* [Exercise prompt]: Each line below that holds the word "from" counts once. Say how many such lines there are, and no more.
*** Block opens ***
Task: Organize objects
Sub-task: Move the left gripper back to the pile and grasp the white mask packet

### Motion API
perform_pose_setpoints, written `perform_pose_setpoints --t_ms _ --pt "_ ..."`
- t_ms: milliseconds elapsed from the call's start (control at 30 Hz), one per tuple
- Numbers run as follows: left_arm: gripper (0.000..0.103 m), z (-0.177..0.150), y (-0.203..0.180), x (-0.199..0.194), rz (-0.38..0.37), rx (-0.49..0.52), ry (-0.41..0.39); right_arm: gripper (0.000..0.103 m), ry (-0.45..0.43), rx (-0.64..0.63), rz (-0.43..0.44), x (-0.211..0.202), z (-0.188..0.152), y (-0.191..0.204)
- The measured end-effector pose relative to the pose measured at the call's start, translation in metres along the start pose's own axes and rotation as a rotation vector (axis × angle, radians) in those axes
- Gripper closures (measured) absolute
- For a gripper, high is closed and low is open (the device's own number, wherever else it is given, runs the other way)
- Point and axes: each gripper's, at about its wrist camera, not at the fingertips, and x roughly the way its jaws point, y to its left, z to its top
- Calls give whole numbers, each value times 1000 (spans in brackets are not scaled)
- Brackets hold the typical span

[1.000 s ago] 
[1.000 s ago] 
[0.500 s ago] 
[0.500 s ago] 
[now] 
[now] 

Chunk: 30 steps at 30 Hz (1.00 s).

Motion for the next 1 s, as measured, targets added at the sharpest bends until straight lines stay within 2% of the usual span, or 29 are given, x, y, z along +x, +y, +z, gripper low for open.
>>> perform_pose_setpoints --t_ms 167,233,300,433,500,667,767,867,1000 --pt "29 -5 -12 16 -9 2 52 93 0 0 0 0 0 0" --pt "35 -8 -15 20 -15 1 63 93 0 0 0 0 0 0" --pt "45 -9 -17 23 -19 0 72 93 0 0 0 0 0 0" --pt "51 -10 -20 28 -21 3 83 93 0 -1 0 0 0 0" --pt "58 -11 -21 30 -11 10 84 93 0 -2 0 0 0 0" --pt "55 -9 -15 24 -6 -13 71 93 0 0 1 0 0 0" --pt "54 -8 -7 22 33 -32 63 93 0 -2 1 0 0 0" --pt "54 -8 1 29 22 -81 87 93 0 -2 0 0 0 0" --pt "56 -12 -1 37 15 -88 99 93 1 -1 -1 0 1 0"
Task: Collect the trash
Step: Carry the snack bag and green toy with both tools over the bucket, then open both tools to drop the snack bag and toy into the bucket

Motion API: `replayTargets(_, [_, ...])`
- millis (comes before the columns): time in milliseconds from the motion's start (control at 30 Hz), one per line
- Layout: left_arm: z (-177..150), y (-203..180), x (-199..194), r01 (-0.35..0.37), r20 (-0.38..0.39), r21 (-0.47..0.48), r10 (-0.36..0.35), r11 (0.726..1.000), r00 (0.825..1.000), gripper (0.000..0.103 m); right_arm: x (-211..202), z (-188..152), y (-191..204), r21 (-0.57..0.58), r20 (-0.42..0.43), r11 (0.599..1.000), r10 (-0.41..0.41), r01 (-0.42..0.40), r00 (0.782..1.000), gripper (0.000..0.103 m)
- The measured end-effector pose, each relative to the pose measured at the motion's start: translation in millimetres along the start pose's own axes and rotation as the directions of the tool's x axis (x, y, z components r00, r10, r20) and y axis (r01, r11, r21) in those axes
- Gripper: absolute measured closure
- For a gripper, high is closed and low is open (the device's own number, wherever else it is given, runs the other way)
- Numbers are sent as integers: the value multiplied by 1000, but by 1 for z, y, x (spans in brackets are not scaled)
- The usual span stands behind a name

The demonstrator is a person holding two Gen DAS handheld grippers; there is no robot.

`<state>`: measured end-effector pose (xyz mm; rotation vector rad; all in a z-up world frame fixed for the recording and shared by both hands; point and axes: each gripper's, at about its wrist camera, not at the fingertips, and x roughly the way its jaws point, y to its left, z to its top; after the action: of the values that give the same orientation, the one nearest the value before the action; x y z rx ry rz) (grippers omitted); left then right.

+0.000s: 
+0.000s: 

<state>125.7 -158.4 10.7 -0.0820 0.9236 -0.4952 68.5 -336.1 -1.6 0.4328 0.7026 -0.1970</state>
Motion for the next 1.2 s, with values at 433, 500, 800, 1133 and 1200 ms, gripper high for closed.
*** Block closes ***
* [Written answer]: 2